新日鉄の橋梁用高降伏点鋼板、JIS化後初採用

12/09/26

 新日本製鉄は、橋梁用高降伏点鋼板「SBHS400W」がJIS規格材として制定以降、今年12月から供用開始予定の新宮川橋(発注=三重県多気郡大台町、橋梁重量約180トン)が50キロ鋼・耐候性仕様として初の適用物件になると発表した。
 現在架設中の新宮川橋は、宮川の渓谷を跨ぐ全長76メートルの上路トラス橋。最近では橋梁の維持管理費低減や初期コスト抑制の観点から、鋼橋の約30%に耐候性鋼が採用されている。
 本橋は太平洋岸熊野灘から約15キロ内陸に位置し、離岸距離が十分確保できることから無塗装耐候性鋼の適用が可能であるため、耐候性仕様が選定された。また、支点付近は橋梁に作用する荷重を下部工に伝達する重要な部位であり、補強部材などが取り付く狭あいなスペースでの溶接作業となるため、品質確保と現場作業性の向上を目的に降伏強度が高く、溶接性が良好なSBHS400Wが初めて採用された。
 SBHSは、従来橋梁用として一般的に使用されている溶接構造用圧延鋼材と比べて高強度・高靭性で、溶接性・冷間加工性にも優れた橋梁用の高性能鋼材。構造設計上の基準強度である降伏強度が従来鋼より10ー20%高く、軽量化など経済的な設計が可能となる。また、降伏強度の向上を溶接性や加工性を阻害する合金類の添加ではなく、制御冷却プロセスを駆使した鋼材組織の造り込み技術で実現するめ、溶接時の予熱作業の省略や低減が可能など溶接性、冷間加工性にも優れている。

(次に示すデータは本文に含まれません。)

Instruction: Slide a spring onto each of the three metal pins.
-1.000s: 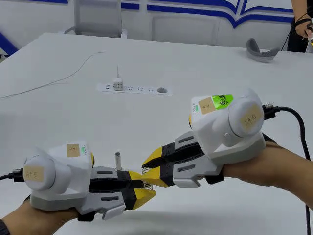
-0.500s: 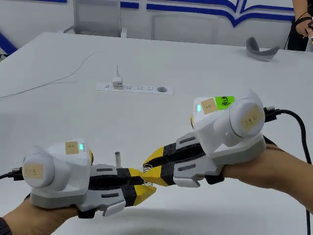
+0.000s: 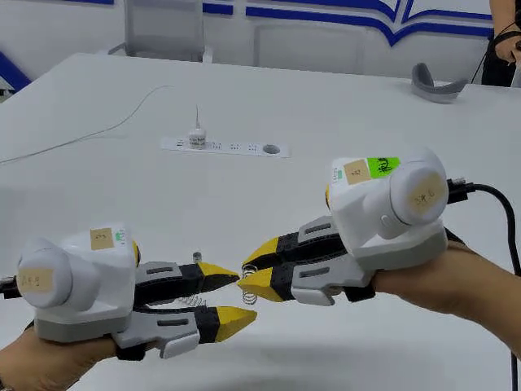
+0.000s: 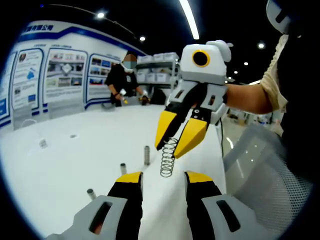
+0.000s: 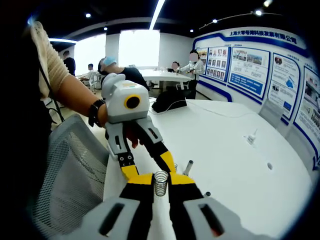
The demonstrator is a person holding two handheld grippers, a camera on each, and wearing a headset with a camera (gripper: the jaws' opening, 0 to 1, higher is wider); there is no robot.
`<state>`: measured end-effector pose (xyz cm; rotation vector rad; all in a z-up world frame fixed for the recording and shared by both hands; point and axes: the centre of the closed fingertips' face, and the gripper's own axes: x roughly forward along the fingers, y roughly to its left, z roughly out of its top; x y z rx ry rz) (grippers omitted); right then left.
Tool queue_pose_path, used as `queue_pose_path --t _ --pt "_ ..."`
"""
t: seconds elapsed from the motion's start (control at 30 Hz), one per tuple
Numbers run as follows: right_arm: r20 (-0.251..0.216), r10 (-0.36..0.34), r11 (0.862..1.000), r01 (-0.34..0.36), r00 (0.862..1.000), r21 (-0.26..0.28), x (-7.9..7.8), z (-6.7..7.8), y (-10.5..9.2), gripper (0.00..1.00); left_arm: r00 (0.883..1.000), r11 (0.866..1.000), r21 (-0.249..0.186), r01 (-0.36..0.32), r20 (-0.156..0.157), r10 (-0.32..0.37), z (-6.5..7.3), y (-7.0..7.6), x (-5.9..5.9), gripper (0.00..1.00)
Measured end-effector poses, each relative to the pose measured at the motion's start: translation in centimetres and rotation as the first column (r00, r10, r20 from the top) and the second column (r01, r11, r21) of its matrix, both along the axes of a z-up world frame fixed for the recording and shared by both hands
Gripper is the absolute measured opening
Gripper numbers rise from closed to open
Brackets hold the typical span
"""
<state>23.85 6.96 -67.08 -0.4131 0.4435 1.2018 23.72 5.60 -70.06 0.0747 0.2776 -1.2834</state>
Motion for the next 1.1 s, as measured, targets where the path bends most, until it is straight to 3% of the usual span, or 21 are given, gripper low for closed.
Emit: queue_pose_path --t 0.2,0.47,0.73,0.93,1.1 --pt "0.009 -0.032 0.999 0.032 0.999 0.008 0.7 0.1 -0.4 0.12 1.000 1.000 0.011 -0.023 0.010 0.023 0.1 0.8 0.1 0.40" --pt "0.020 -0.074 0.997 0.074 0.997 0.027 1.7 0.5 -1.0 0.12 0.997 0.998 0.020 -0.062 0.052 0.061 0.7 2.1 0.4 0.46" --pt "0.040 -0.109 0.994 0.108 0.993 0.035 2.7 0.7 -1.5 0.12 0.992 0.993 0.020 -0.115 0.061 0.114 0.8 3.6 1.0 0.52" --pt "0.057 -0.179 0.983 0.175 0.982 0.059 4.4 1.0 -2.3 0.12 0.984 0.986 0.021 -0.164 0.072 0.162 0.9 4.9 1.5 0.56" --pt "0.072 -0.243 0.968 0.237 0.967 0.084 5.9 1.2 -2.9 0.12 0.977 0.978 0.010 -0.208 0.056 0.207 0.9 5.7 2.0 0.59"
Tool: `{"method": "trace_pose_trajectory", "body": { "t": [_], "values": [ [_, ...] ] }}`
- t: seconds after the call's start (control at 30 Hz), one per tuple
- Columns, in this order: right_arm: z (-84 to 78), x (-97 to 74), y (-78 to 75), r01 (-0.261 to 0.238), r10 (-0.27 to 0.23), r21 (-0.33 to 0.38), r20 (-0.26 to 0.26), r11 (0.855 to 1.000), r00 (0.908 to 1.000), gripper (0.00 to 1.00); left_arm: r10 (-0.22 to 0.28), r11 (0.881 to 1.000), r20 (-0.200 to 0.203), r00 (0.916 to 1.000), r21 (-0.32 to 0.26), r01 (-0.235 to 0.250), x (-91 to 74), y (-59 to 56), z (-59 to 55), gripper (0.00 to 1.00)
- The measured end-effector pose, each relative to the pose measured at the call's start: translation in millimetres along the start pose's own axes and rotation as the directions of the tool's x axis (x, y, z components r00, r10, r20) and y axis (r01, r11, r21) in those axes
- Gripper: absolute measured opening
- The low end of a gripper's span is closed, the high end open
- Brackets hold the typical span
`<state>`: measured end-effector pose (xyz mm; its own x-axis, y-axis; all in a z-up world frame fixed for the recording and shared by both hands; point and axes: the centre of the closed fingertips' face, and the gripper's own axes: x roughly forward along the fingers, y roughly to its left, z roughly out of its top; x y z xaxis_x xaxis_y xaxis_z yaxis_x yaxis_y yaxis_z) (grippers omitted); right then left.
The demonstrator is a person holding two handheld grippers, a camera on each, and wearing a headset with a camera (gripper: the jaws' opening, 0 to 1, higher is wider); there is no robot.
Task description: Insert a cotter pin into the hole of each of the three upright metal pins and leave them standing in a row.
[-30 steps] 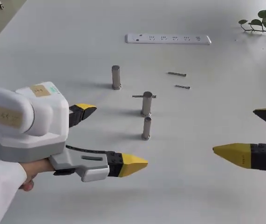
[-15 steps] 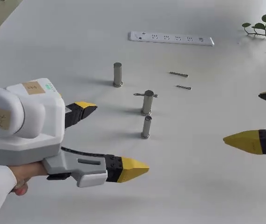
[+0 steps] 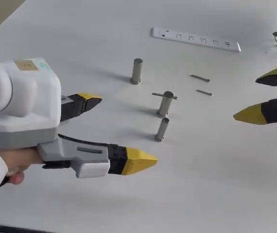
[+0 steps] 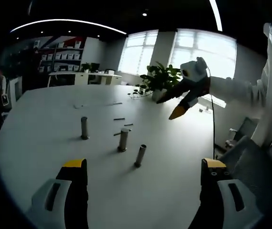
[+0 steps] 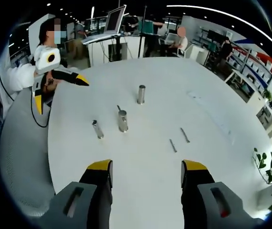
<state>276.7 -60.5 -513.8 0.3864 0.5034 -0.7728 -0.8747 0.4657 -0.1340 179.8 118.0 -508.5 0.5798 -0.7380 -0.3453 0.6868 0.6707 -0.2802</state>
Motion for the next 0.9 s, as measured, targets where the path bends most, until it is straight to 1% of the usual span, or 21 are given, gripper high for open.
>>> {"method": "trace_pose_trajectory", "body": {
  "t": [0.03, 0.07, 0.1, 0.13, 0.2, 0.27, 0.3, 0.33, 0.37, 0.4, 0.43, 0.53, 0.57, 0.6, 0.63, 0.67, 0.73, 0.77, 0.8, 0.83, 0.9],
  "values": [
    [-0.5, 7.9, -4.3, -0.004, 0.004, -0.010, -0.012, 1.000, 0.9999, 0.52, 0.002, 1.000, 0.015, 0.9999, -0.028, -0.002, -0.7, 0.6, 2.7, 0.99],
    [-0.5, 11.1, -6.1, -0.005, 0.004, -0.013, -0.016, 1.000, 0.9999, 0.50, 0.006, 0.999, 0.024, 0.9997, -0.053, -0.005, -1.8, 2.2, 4.3, 0.99],
    [0.1, 18.0, -10.2, -0.004, 0.004, -0.026, -0.024, 1.000, 0.9997, 0.50, 0.003, 0.998, 0.036, 0.9993, -0.062, -0.001, -3.5, 3.3, 6.5, 0.99],
    [0.1, 24.7, -12.9, -0.012, 0.010, -0.043, -0.040, 0.999, 0.9991, 0.49, 0.002, 0.998, 0.037, 0.9993, -0.060, 0.000, -4.9, 3.7, 7.0, 0.99],
    [1.0, 33.0, -12.9, -0.039, 0.036, -0.055, -0.053, 0.998, 0.9980, 0.45, 0.009, 0.998, 0.039, 0.9992, -0.056, -0.006, -7.2, 4.3, 8.2, 0.99],
    [3.5, 42.8, -12.4, -0.055, 0.051, -0.064, -0.060, 0.996, 0.9969, 0.43, 0.012, 0.999, 0.036, 0.9993, -0.049, -0.010, -9.8, 6.0, 7.6, 0.99],
    [0.0, 54.7, -23.8, -0.071, 0.065, -0.083, -0.073, 0.994, 0.9953, 0.43, 0.014, 0.999, 0.032, 0.9994, -0.047, -0.012, -11.7, 7.6, 6.2, 0.99],
    [-2.5, 59.9, -26.4, -0.075, 0.067, -0.096, -0.087, 0.993, 0.9939, 0.42, 0.016, 0.999, 0.027, 0.9995, -0.047, -0.015, -12.1, 6.8, 5.3, 0.99],
    [-6.4, 64.5, -26.2, -0.085, 0.070, -0.118, -0.122, 0.989, 0.9901, 0.41, 0.019, 0.999, 0.021, 0.9996, -0.048, -0.018, -13.8, 7.5, 3.8, 0.99],
    [-8.2, 68.3, -26.6, -0.087, 0.071, -0.121, -0.134, 0.989, 0.9884, 0.40, 0.020, 0.999, 0.016, 0.9997, -0.047, -0.019, -15.0, 7.4, 2.6, 0.99],
    [-8.0, 71.1, -25.4, -0.092, 0.075, -0.120, -0.137, 0.989, 0.9877, 0.39, 0.020, 0.999, 0.012, 0.9997, -0.046, -0.020, -16.2, 7.5, 1.8, 0.99],
    [-8.9, 80.2, -20.2, -0.141, 0.129, -0.081, -0.139, 0.987, 0.9818, 0.33, 0.019, 0.999, -0.003, 0.9998, -0.040, -0.019, -20.0, 7.3, -0.6, 0.99],
    [-9.0, 90.0, -32.5, -0.140, 0.129, -0.072, -0.138, 0.988, 0.9819, 0.33, 0.018, 0.999, -0.005, 0.9998, -0.037, -0.018, -20.9, 7.1, -0.7, 0.99],
    [-9.9, 95.3, -40.5, -0.129, 0.117, -0.072, -0.145, 0.989, 0.9825, 0.33, 0.017, 0.999, -0.010, 0.9998, -0.035, -0.018, -21.6, 4.3, -0.9, 0.99],
    [-10.3, 95.6, -42.0, -0.125, 0.112, -0.074, -0.153, 0.989, 0.9818, 0.33, 0.018, 0.999, -0.012, 0.9998, -0.034, -0.018, -22.1, 3.6, -0.9, 0.99],
    [-11.5, 97.7, -47.6, -0.113, 0.099, -0.077, -0.164, 0.991, 0.9815, 0.33, 0.019, 0.999, -0.012, 0.9997, -0.028, -0.019, -23.0, 3.8, -0.2, 0.99],
    [-12.8, 99.8, -56.5, -0.081, 0.062, -0.098, -0.180, 0.992, 0.9817, 0.32, 0.020, 0.999, -0.014, 0.9997, -0.025, -0.021, -23.7, 4.2, 0.3, 0.99],
    [-14.5, 101.5, -58.5, -0.080, 0.059, -0.103, -0.196, 0.991, 0.9788, 0.30, 0.022, 0.999, -0.011, 0.9997, -0.029, -0.022, -23.7, 4.4, 0.8, 0.99],
    [-15.0, 102.5, -58.9, -0.083, 0.062, -0.101, -0.199, 0.991, 0.9782, 0.27, 0.022, 0.999, -0.010, 0.9997, -0.031, -0.022, -23.9, 4.6, 0.9, 0.99],
    [-16.3, 103.8, -59.4, -0.089, 0.066, -0.097, -0.211, 0.991, 0.9753, 0.23, 0.022, 0.999, -0.012, 0.9997, -0.035, -0.022, -23.7, 4.8, 0.3, 0.99],
    [-17.0, 105.8, -59.3, -0.100, 0.073, -0.113, -0.225, 0.989, 0.9716, 0.22, 0.017, 0.999, -0.016, 0.9997, -0.030, -0.018, -23.1, 4.0, -2.4, 0.99]
  ]
}}
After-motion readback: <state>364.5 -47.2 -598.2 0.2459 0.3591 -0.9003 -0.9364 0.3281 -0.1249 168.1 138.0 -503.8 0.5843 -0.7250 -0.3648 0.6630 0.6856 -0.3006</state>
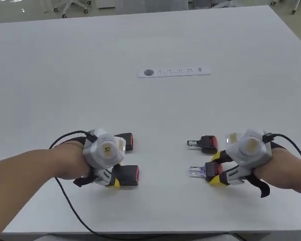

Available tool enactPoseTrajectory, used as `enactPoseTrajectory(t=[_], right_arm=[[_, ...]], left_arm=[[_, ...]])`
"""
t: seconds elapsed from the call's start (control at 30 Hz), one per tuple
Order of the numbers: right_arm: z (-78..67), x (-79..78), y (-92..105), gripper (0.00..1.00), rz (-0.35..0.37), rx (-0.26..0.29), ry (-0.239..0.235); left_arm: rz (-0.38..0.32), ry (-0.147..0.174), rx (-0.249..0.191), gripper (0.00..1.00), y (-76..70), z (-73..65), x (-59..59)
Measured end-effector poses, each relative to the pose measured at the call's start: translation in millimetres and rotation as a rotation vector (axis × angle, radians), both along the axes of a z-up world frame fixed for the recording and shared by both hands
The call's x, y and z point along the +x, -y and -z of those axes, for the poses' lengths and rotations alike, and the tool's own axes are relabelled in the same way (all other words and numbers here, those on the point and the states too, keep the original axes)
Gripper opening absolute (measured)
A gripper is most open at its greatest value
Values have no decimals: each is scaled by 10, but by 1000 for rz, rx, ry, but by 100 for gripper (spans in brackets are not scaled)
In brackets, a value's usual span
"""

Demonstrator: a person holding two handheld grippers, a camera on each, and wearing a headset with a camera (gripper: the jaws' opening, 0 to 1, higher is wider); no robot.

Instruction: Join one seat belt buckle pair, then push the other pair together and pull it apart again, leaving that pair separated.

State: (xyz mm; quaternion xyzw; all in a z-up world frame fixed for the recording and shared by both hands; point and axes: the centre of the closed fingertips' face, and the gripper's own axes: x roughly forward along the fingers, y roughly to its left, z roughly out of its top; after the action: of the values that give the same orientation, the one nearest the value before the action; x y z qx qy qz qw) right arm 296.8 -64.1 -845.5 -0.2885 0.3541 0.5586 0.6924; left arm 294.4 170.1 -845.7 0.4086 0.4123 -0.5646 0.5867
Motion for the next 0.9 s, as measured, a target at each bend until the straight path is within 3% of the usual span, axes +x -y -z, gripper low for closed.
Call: enactPoseTrajectory(t=[0.2, 0.9], right_arm=[[-5, -3, -48, 36, 5, 7, 14], [-29, -55, -801, 36, 18, 84, 13]], left_arm=[[-11, 16, -3, 33, -8, -5, -6], [-30, 12, -14, 33, -13, -6, -7]])
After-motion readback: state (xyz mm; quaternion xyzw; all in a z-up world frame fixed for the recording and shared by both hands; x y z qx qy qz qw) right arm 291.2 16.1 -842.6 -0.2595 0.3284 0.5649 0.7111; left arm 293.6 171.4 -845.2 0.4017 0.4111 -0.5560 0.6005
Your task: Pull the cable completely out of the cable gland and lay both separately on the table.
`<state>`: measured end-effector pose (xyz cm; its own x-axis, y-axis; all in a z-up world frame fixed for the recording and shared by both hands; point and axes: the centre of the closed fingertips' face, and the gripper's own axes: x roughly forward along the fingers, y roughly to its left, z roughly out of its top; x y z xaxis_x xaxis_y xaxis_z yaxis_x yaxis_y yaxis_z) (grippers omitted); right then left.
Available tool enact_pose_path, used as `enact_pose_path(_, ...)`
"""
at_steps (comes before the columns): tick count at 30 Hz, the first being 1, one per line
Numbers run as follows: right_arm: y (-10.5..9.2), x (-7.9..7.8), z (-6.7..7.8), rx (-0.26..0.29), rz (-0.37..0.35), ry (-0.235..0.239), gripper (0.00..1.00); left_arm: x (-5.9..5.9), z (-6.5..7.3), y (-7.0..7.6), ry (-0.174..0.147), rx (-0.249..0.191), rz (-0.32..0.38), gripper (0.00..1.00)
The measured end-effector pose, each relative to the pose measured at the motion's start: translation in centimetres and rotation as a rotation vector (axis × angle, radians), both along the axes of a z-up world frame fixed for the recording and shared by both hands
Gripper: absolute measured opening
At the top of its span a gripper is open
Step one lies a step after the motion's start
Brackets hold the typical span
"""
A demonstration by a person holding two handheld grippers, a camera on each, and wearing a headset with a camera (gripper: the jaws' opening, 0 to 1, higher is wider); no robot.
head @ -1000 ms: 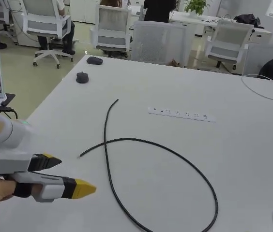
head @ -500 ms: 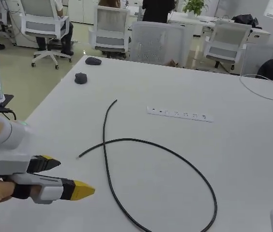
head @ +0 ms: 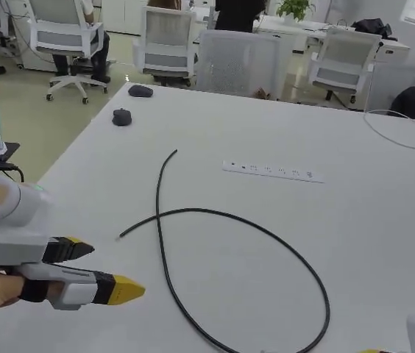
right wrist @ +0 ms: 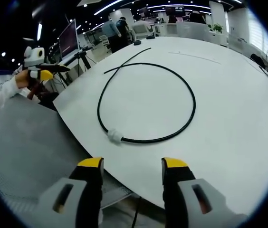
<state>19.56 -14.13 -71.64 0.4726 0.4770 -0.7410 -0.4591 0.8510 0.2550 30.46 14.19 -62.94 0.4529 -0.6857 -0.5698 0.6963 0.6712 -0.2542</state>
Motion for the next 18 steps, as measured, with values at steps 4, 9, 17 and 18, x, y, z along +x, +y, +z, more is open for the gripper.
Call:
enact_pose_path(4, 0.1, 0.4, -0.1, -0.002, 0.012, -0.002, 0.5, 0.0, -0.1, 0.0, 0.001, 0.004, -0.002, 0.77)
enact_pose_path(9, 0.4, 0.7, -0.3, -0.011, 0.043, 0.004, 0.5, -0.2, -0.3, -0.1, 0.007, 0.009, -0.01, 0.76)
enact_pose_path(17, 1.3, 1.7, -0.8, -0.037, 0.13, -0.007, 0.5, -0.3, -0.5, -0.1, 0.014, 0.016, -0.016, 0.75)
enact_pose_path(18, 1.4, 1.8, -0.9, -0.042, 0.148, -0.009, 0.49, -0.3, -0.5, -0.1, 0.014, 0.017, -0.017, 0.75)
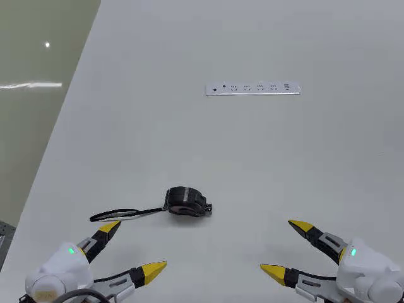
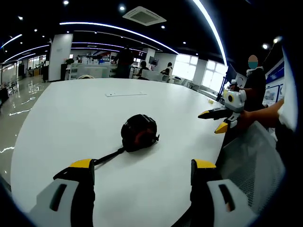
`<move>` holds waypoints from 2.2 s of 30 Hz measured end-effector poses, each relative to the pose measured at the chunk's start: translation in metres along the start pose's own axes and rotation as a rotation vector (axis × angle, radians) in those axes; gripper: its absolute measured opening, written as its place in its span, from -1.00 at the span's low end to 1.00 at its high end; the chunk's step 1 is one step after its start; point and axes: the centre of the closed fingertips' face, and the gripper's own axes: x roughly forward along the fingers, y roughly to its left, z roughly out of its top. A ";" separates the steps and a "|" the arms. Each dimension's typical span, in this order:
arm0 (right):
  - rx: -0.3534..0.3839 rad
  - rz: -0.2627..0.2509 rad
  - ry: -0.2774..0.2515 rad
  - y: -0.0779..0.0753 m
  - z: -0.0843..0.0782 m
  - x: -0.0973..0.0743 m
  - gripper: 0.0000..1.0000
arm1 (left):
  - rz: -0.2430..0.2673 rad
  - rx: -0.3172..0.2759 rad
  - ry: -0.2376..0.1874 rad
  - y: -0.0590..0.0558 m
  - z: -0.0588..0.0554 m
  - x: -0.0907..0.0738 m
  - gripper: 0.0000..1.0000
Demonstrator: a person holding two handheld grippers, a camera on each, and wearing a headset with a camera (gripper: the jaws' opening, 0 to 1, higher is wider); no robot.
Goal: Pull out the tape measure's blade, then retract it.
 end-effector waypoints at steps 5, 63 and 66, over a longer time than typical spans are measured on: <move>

 SBHSの前身で日本鉄鋼連盟製品規定にあるBHSは、東京都港湾局発注の臨海中央橋や2012年2月に供用開始された国土交通省関東地方整備局発注の「東京ゲートブリッジ」に約1万7000トン採用された。これら製造実績を踏まえ鋼材のJIS規格化が検討され、08年JISG3140橋梁用高降伏点鋼板として4規格(SBHS500、SBHS500W、SBHS700、SBHS700W(Wは耐候性仕様)が制定された。